Step4. DeepResearcherエージェントの定義

ようやく本題。

リサーチを行うエージェントの処理をLangGraphのFunctional APIを使って構成します。
(ワークフローの流れは下図のようになります)

大まかには、最初にリサーチしたいトピックをエージェントに対して指定し、その内容を基にWeb検索クエリを作成＆検索、検索結果を基に調査結果をサマリ、さらに深堀する検索を実施・・・というのを繰り返して最終結果をまとめるという流れです。

また、このエージェント内では以下の記事でDatabricks上にサービングしたDeepSeek-R1-Distill-Llama-8Bを利用しました。

せっかくならDeepSeek R1から蒸留した推論モデルを利用したかったので。。。

import json

from langchain_core.messages import HumanMessage, SystemMessage
from langgraph.func import entrypoint, task
from langgraph.checkpoint.memory import MemorySaver
from databricks_langchain import ChatDatabricks

generate_model_name = "deepseek_r1_distilled_llama8b_v1"
reasoning_model_name = "deepseek_r1_distilled_llama8b_v1"
max_web_research_loops = 3
max_tokens = 4000

checkpointer = MemorySaver()


@task
def generate_query(research_topic: str):
    """ウェブ検索のためのクエリを生成する"""

    # プロンプトをフォーマット
    query_writer_instructions_formatted = query_writer_instructions.format(
        research_topic=research_topic
    )

    # クエリを生成
    llm_json_mode = ChatDatabricks(
        endpoint=generate_model_name,
        temperature=0,
        max_tokens=max_tokens,
        format="json",
    )
    result = llm_json_mode.invoke(
        [
            SystemMessage(content=query_writer_instructions_formatted),
            HumanMessage(content=f"Generate a query for web search:"),
        ]
    )
    # R1 Resoningモデルの場合、出力を調整
    result.content = remove_thinking_text(result.content)

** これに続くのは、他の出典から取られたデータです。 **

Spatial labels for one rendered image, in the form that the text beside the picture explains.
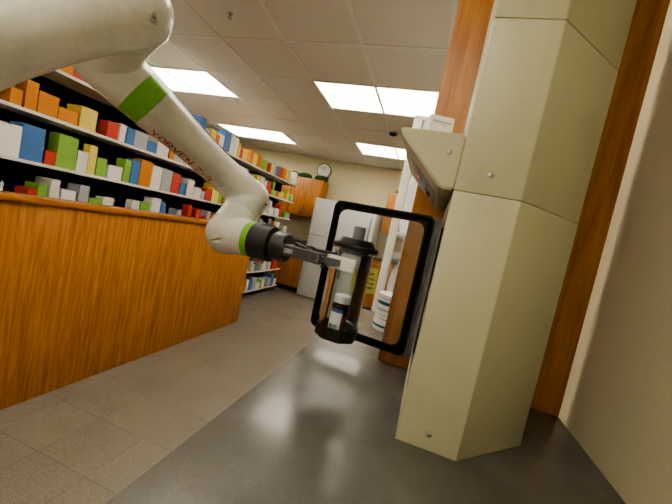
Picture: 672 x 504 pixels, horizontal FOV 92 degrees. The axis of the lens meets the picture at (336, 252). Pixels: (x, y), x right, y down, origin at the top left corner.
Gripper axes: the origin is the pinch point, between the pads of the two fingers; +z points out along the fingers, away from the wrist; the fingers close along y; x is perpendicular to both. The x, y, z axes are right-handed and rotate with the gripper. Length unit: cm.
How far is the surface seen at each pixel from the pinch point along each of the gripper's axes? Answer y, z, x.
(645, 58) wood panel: 23, 56, -64
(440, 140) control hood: -14.1, 14.3, -26.7
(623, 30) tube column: -1, 42, -55
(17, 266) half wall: 39, -176, 45
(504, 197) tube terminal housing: -14.1, 26.8, -18.6
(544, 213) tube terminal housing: -8.8, 34.8, -17.9
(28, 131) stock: 65, -227, -26
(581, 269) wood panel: 23, 55, -10
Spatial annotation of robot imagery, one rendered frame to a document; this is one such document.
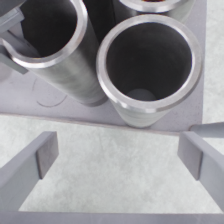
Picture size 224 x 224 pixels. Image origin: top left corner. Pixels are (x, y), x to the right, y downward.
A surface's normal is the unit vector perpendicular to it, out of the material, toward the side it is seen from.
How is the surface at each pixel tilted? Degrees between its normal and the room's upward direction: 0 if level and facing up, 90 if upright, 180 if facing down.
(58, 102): 0
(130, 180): 0
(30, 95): 0
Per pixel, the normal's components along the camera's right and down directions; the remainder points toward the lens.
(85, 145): -0.14, -0.16
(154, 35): -0.22, 0.97
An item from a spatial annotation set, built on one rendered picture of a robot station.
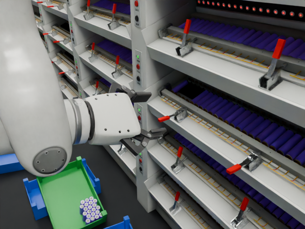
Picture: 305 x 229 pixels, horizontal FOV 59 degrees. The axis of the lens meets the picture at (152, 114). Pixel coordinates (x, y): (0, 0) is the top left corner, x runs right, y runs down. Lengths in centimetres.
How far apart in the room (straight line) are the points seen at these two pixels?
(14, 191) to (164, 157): 81
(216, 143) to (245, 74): 21
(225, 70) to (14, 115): 45
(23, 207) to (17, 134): 104
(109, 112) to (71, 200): 80
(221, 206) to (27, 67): 64
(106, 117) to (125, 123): 4
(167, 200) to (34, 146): 79
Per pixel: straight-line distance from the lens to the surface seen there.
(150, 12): 86
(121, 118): 52
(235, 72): 63
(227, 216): 82
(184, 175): 92
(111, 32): 109
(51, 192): 130
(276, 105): 56
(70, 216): 125
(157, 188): 115
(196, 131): 77
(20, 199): 145
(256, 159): 66
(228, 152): 70
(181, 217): 105
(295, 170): 64
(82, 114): 48
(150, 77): 91
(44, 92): 37
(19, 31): 41
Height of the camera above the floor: 94
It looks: 28 degrees down
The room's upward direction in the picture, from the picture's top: straight up
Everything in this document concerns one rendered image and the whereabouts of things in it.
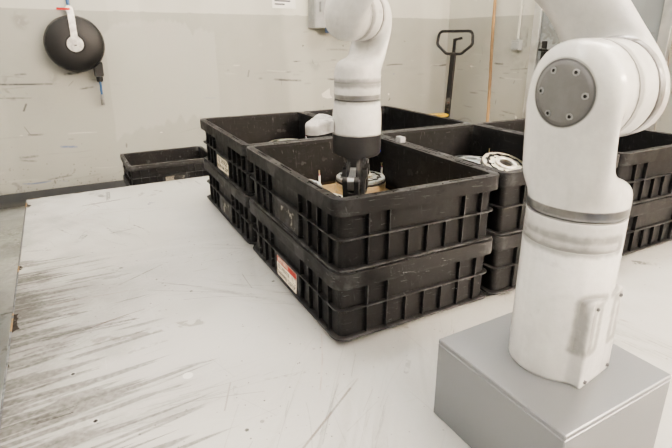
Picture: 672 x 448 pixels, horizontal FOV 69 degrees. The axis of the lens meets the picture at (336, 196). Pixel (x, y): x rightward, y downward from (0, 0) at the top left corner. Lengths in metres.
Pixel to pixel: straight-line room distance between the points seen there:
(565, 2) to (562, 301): 0.29
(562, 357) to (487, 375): 0.08
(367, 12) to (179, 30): 3.43
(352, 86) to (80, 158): 3.47
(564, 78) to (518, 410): 0.31
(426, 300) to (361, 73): 0.37
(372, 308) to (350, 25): 0.41
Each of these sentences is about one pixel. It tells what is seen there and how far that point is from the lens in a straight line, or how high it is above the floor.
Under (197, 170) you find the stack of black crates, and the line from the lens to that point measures 2.44.
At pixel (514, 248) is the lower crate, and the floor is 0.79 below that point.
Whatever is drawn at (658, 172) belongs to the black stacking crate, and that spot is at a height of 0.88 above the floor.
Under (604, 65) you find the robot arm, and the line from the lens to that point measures 0.47.
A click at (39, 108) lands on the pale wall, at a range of 4.01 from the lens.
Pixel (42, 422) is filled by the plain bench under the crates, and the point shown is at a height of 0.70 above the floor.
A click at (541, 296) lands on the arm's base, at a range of 0.53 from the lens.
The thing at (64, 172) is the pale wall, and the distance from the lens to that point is 4.09.
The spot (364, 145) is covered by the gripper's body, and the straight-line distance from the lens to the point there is 0.73.
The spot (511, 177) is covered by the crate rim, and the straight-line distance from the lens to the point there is 0.83.
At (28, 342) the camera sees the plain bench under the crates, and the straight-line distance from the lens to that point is 0.90.
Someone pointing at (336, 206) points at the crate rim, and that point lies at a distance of 0.65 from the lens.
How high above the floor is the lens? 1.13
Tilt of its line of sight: 18 degrees down
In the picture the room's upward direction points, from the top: straight up
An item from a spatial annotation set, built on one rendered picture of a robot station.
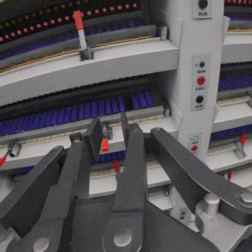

    query = json.loads(result.content)

    return query["query"]


@task
def web_research(search_query: str) -> (list, list):
    """ウェブから情報を収集する"""

    # ウェブを検索
    search_results = tavily_search(
        search_query, include_raw_content=True, max_results=1
    )
    search_str = deduplicate_and_format_sources(
        search_results, max_tokens_per_source=1000, include_raw_content=True
    )

    return {
        "sources_gathered": [format_sources(search_results)],
        "web_research_results": [search_str],
    }


@task
def summarize_sources(
    research_topic: str, web_research_results: str, previous_summary: str
) -> str:
    """収集したソースを要約する"""

    # ヒューマンメッセージを構築
    if previous_summary:
        human_message_content = (
            f"<User Input> \n {research_topic} \n <User Input>\n\n"
            f"<Existing Summary> \n {previous_summary} \n <Existing Summary>\n\n"
            f"<New Search Results> \n {web_research_results} \n <New Search Results>"
        )
    else:
        human_message_content = (
            f"<User Input> \n {research_topic} \n <User Input>\n\n"
            f"<Search Results> \n {web_research_results} \n <Search Results>"
        )

    # LLMを実行
    llm = ChatDatabricks(
        endpoint=reasoning_model_name, temperature=0, max_tokens=max_tokens
    )
    result = llm.invoke(
        [
            SystemMessage(content=summarizer_instructions),
            HumanMessage(content=human_message_content),
        ]
    )
    result.content = remove_thinking_text(result.content)
    return result.content

@task
def reflect_on_summary(research_topic: str, running_summary: str):
    """要約を反映し、フォローアップクエリを生成する"""

    # クエリを生成
    llm_json_mode = ChatDatabricks(
        endpoint=generate_model_name,
        temperature=0,
        max_tokens=max_tokens,
        format="json",
    )
    result = llm_json_mode.invoke(
        [
            SystemMessage(
                content=reflection_instructions.format(research_topic=research_topic)
            ),
            HumanMessage(
                content=f"Identify a knowledge gap and generate a follow-up web search query based on our existing knowledge: {running_summary}"
            ),
        ]
    )
    # R1 Resoningモデルの場合、出力を調整
    result.content = remove_thinking_text(result.content)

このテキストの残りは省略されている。